Biallelic ATP-binding cassette subfamily A member 3 (ABCA3) variants can cause interstitial lung disease in children and adults, for which no proven treatments exist. Recent in vitro evidence suggested that cyclosporine A (CsA) could correct some ABCA3 variants, however for other variants this is unknown and no data in patients exist.

METHODS

We retrieved the clinical data of two children aged 2 and 4 years carrying homozygous ABCA3 variants (G210C and Q1045R, respectively) and empiric CsA treatment from the Kids Lung Register database.

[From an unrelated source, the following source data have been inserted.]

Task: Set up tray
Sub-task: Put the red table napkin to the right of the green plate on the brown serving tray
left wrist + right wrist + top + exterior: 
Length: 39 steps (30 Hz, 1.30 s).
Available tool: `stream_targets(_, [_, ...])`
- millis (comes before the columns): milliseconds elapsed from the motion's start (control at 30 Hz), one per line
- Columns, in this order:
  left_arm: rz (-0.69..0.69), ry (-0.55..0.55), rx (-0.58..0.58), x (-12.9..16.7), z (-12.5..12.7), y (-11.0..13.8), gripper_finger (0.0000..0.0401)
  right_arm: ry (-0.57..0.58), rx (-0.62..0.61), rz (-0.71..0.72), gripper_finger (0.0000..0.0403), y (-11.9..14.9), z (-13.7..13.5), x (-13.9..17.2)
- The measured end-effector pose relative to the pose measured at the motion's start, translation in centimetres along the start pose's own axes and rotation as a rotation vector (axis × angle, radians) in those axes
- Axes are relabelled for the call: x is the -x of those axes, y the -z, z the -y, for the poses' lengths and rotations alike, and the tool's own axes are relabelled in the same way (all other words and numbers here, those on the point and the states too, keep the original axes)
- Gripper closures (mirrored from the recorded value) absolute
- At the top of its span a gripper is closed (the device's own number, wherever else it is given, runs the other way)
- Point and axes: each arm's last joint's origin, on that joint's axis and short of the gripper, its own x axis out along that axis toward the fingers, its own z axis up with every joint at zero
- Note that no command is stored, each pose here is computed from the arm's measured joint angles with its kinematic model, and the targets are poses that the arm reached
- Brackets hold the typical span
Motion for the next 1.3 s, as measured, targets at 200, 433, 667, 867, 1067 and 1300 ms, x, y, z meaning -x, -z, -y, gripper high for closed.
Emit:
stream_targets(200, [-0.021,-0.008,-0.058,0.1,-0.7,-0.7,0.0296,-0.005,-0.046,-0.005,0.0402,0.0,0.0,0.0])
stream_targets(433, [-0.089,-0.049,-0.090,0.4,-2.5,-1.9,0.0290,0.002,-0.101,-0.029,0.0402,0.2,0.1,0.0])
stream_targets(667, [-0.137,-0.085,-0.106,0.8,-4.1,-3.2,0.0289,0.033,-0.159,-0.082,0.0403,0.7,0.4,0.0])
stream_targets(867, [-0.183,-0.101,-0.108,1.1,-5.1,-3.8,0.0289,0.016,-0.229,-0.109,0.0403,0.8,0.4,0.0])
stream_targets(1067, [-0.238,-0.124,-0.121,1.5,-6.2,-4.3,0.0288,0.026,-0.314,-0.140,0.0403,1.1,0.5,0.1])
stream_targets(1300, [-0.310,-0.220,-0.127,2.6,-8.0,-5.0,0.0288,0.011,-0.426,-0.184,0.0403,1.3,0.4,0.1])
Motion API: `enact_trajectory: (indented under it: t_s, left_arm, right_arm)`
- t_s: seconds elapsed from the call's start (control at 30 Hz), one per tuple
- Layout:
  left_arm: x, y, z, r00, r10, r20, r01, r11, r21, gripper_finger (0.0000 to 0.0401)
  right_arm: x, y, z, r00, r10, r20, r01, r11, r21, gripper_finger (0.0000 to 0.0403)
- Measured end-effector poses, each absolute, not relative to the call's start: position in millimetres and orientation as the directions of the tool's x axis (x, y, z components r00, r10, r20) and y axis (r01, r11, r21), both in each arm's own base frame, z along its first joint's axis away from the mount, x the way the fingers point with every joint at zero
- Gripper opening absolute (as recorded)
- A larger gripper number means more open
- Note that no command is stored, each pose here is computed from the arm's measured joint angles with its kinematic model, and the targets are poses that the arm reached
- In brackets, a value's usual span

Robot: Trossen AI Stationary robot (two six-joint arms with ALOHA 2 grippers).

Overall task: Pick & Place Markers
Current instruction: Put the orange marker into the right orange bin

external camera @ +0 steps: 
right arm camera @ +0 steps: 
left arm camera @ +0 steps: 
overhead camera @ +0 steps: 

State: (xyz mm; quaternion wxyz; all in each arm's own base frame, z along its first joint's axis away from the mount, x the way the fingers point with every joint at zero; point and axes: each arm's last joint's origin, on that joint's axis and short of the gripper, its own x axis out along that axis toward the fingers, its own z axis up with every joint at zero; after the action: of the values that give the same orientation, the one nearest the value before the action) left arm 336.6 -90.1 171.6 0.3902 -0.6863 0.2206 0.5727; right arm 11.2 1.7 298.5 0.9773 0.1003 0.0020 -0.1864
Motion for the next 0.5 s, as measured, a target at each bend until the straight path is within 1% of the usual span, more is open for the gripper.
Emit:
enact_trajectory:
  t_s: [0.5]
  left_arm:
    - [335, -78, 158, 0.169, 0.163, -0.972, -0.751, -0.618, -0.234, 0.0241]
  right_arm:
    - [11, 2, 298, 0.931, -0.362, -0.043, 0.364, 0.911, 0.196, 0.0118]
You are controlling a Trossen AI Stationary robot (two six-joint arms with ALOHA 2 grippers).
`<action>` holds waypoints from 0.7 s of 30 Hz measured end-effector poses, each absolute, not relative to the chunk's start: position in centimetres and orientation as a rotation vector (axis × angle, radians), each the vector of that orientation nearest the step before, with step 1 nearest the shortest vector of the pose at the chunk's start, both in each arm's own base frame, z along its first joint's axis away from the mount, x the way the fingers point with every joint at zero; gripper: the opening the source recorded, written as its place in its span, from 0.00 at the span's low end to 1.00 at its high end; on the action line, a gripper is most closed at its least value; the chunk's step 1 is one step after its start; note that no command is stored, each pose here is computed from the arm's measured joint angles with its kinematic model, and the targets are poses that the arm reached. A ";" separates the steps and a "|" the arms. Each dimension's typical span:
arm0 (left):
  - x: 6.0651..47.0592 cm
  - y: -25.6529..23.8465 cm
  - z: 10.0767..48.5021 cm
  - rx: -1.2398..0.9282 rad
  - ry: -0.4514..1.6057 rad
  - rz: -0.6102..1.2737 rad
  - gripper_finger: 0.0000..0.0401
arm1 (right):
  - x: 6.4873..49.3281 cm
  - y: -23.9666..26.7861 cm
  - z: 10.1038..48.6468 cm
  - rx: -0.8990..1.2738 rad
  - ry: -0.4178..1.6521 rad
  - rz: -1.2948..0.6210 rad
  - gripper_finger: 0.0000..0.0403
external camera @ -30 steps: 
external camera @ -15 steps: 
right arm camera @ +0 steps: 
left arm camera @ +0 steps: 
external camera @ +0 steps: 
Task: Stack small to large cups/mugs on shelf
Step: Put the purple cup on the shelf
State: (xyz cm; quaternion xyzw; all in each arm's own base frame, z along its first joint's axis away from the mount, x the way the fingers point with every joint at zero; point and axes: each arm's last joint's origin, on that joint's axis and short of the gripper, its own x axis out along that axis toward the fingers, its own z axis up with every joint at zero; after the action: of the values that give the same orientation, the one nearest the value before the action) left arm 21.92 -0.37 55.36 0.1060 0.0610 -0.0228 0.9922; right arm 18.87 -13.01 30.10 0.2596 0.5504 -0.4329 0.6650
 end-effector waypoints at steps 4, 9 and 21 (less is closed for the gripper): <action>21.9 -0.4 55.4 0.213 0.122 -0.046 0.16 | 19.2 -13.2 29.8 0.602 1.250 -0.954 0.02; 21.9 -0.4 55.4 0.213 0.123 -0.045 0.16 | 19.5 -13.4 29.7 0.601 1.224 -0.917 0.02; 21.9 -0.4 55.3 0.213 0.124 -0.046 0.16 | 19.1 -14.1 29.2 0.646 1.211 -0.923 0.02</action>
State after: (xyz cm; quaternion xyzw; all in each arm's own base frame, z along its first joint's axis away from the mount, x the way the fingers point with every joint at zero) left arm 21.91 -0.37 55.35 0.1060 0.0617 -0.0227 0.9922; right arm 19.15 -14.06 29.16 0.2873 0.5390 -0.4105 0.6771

In vitro experiments functionally characterized the two variants and explored the effects of CsA alone or combined with hydroxychloroquine (HCQ) in a human alveolar epithelial cell line (A549) derived from adenocarcinoma cells.

RESULTS

Six weeks following the introduction of CsA, both children required a reduced O2 flow supply, which then remained stable on CsA. Later, when CsA was discontinued, the clinical status of the children remained unchanged. Of note, the children simultaneously received prednisolone, azithromycin, and HCQ. In vitro, both ABCA3 variants demonstrated defective lysosomal colocalization and impaired ABCA3+ vesicle size, with proteolytic cleavage impairment only in Q1045R. CsA alone corrected the trafficking impairment and ABCA3+ vesicle size of both variants with a variant-specific effect on phosphatidylcholine recycling in G210C. CsA combined with HCQ were additive for improving trafficking of ABCA3 in G210C, but not in Q1045R.

CONCLUSIONS

CsA treatment might be helpful for certain patients with ABCA3 deficiency, however, currently strong clinical supporting evidence is lacking. Appropriate trials are necessary to overcome this unmet need.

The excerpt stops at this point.